Among the lines below, restate word for word only those from the line with "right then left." through the line with "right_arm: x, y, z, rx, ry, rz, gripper", with both end lines kept.

Items from a data source
--
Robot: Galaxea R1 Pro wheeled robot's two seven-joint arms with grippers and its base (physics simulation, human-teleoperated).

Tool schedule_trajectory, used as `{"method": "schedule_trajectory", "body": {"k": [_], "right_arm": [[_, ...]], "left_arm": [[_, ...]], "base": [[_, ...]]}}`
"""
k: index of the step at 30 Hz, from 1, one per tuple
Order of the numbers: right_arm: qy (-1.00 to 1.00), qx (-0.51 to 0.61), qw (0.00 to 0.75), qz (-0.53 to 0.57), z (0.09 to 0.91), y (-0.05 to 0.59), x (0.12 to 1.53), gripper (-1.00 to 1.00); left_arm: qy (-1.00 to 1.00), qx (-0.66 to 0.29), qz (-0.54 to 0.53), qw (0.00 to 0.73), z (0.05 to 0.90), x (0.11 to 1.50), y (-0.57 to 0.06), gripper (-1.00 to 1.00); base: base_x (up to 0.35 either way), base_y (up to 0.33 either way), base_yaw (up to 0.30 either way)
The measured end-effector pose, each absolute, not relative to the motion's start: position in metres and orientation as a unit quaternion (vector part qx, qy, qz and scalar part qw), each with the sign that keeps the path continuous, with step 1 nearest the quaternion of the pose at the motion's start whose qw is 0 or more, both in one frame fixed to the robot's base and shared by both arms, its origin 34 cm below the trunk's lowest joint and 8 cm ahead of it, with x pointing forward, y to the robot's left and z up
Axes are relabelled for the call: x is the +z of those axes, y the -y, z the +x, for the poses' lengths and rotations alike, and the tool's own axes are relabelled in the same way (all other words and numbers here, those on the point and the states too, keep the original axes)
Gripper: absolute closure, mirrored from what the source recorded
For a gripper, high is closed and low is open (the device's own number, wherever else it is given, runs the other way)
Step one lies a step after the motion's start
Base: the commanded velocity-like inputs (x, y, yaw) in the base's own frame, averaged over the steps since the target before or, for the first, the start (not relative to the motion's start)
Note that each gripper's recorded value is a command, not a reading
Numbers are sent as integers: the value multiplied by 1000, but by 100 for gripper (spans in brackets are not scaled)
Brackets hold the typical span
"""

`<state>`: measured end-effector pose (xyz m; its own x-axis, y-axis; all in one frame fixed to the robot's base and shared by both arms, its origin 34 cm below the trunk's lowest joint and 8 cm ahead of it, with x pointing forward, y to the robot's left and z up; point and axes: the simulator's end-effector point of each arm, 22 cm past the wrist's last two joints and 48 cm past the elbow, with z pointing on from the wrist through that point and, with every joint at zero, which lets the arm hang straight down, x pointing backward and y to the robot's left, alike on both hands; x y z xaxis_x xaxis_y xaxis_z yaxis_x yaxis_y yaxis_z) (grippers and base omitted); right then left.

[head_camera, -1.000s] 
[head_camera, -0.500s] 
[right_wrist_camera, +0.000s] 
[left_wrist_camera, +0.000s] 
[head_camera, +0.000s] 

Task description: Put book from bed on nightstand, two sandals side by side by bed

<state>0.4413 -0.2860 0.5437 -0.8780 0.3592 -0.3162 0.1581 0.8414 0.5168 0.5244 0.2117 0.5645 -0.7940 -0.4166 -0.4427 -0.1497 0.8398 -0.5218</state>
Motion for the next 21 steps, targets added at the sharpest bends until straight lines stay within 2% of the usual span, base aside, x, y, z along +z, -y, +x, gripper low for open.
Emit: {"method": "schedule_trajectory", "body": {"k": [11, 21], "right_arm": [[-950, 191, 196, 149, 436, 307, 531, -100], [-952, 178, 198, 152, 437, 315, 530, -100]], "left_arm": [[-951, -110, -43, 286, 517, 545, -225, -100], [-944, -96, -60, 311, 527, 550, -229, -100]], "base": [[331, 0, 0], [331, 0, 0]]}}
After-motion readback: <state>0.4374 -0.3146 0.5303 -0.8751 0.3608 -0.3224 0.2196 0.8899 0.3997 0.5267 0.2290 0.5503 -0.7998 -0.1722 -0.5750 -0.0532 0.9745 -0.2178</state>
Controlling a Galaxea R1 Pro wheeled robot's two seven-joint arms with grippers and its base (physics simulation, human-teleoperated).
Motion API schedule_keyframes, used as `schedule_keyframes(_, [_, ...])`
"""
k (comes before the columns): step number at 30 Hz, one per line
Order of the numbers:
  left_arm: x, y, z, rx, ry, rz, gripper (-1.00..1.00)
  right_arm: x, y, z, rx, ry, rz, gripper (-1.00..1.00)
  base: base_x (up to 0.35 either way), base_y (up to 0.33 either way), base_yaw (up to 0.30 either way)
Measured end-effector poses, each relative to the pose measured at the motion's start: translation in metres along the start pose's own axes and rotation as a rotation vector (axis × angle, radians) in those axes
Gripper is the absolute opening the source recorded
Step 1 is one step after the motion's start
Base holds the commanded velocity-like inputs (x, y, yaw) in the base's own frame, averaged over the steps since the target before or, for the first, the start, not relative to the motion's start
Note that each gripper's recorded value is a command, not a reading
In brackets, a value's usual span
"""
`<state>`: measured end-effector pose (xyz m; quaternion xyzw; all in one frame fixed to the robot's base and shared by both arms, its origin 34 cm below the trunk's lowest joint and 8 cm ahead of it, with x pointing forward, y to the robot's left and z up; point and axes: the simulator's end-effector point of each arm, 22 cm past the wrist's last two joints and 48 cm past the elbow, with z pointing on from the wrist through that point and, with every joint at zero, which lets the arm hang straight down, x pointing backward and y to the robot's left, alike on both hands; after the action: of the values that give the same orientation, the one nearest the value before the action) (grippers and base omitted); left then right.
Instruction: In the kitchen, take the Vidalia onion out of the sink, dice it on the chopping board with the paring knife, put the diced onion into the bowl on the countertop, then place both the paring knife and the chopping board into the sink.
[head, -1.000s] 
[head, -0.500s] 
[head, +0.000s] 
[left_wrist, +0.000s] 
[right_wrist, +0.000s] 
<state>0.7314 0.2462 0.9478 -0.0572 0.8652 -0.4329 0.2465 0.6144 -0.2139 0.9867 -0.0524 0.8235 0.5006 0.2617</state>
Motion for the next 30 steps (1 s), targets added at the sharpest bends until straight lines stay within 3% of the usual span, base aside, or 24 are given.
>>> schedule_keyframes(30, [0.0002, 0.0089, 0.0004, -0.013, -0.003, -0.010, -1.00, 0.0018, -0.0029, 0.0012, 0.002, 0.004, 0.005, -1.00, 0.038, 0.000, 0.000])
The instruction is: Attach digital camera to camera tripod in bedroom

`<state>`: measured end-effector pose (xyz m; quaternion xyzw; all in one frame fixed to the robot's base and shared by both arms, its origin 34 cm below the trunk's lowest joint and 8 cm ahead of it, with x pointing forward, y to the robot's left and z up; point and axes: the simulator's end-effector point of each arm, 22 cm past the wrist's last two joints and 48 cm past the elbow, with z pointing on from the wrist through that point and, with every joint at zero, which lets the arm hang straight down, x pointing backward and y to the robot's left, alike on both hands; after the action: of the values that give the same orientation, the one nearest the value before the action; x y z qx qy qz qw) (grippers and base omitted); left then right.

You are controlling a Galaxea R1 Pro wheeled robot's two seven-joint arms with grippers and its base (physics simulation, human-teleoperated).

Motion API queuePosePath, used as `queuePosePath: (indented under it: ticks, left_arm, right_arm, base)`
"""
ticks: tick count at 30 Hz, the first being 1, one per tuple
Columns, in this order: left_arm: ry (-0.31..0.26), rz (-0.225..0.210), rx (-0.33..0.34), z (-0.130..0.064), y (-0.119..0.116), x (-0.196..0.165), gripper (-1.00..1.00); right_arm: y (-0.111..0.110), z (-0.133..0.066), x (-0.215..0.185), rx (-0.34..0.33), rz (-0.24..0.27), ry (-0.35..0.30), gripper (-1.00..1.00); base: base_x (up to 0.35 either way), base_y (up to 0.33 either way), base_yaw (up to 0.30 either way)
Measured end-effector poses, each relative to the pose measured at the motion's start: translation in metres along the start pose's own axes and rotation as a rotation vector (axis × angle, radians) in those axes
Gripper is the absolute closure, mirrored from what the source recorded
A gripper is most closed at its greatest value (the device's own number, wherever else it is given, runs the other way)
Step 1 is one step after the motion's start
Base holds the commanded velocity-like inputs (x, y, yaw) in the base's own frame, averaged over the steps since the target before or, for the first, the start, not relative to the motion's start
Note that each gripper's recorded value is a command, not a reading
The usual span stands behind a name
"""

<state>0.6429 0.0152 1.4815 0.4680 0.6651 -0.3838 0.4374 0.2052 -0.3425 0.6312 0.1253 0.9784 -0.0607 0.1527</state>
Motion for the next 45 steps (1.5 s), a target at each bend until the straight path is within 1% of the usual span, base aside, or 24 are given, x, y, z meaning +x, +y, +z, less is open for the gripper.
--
# WRITTEN SOLUTION
`<state>`: measured end-effector pose (xyz m; its own x-axis, y-axis; all in one frame fixed to the robot's base and shared by both arms, its origin 34 cm below the trunk's lowest joint and 8 cm ahead of it, with x pointing forward, y to the robot's left and z up; point and axes: the simulator's end-effector point of each arm, 22 cm past the wrist's last two joints and 48 cm past the elbow, with z pointing on from the wrist through that point and, with every joint at zero, which lets the arm hang straight down, x pointing backward and y to the robot's left, alike on both hands; x y z xaxis_x xaxis_y xaxis_z yaxis_x yaxis_y yaxis_z) (grippers and base omitted); right then left.

[head_camera, -1.000s] 
[head_camera, -0.500s] 
[right_wrist_camera, +0.000s] 
[left_wrist_camera, +0.000s] 
[head_camera, +0.000s] 

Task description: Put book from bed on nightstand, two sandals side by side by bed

<state>0.4413 -0.2860 0.5437 -0.8780 0.3592 -0.3162 0.1581 0.8414 0.5168 0.5244 0.2117 0.5645 -0.7940 -0.4166 -0.4427 -0.1497 0.8398 -0.5218</state>
Motion for the next 21 steps, targets added at the sharpest bends until straight lines stay within 2% of the usual span, base aside, x, y, z along +z, -y, +x, gripper low for open.
Emit: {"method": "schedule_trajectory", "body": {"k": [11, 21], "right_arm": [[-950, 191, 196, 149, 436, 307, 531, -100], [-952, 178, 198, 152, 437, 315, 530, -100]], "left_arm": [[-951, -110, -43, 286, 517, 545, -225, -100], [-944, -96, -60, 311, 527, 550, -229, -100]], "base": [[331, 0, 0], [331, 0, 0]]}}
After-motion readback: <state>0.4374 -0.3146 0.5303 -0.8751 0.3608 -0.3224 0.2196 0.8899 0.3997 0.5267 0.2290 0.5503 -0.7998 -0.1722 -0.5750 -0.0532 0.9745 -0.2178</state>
Controlling a Galaxea R1 Pro wheeled robot's two seven-joint arms with grippers and its base (physics simulation, human-teleoperated).
Motion API schedule_keyframes, used as `schedule_keyframes(_, [_, ...])`
"""
k (comes before the columns): step number at 30 Hz, one per line
Order of the numbers:
  left_arm: x, y, z, rx, ry, rz, gripper (-1.00..1.00)
  right_arm: x, y, z, rx, ry, rz, gripper (-1.00..1.00)

Nothing more remains to be added to the answer.